[Task brief]
Scan each line of the records for the word "left" and extract the ones that have it.

[Extracted information]
[Start of Attachment]

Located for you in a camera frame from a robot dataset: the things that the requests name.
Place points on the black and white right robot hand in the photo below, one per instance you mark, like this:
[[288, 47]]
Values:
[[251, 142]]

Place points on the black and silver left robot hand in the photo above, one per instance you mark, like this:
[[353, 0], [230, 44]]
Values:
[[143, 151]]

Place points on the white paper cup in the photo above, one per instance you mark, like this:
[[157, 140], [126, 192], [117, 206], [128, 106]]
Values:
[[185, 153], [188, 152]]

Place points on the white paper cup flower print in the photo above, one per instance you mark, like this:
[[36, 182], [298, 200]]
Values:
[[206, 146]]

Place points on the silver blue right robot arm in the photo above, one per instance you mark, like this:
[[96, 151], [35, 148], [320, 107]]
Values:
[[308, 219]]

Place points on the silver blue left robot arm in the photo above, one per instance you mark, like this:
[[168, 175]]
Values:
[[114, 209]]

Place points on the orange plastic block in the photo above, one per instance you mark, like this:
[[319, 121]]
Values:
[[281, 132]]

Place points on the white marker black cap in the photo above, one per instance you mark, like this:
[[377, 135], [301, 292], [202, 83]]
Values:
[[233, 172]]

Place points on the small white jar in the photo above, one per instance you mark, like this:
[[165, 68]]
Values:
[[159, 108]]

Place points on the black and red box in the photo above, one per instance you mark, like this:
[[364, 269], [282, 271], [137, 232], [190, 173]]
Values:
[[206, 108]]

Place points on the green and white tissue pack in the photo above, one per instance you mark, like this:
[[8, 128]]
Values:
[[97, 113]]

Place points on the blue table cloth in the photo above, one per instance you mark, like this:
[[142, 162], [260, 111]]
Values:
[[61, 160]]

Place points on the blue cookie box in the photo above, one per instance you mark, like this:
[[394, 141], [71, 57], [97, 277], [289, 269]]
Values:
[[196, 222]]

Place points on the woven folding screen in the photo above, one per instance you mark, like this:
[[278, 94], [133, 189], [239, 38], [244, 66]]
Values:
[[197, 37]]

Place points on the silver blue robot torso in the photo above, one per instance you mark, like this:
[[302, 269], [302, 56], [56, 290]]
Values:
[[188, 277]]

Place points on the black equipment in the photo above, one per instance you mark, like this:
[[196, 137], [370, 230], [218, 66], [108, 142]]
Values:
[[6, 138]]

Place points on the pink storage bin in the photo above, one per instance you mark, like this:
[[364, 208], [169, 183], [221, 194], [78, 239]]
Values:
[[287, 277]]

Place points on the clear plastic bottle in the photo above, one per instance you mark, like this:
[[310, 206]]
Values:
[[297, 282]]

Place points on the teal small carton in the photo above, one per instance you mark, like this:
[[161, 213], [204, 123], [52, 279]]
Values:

[End of Attachment]

[Response]
Place points on the black and silver left robot hand in the photo above, one per instance you mark, like this:
Place points on the silver blue left robot arm in the photo above, one per instance you mark, like this:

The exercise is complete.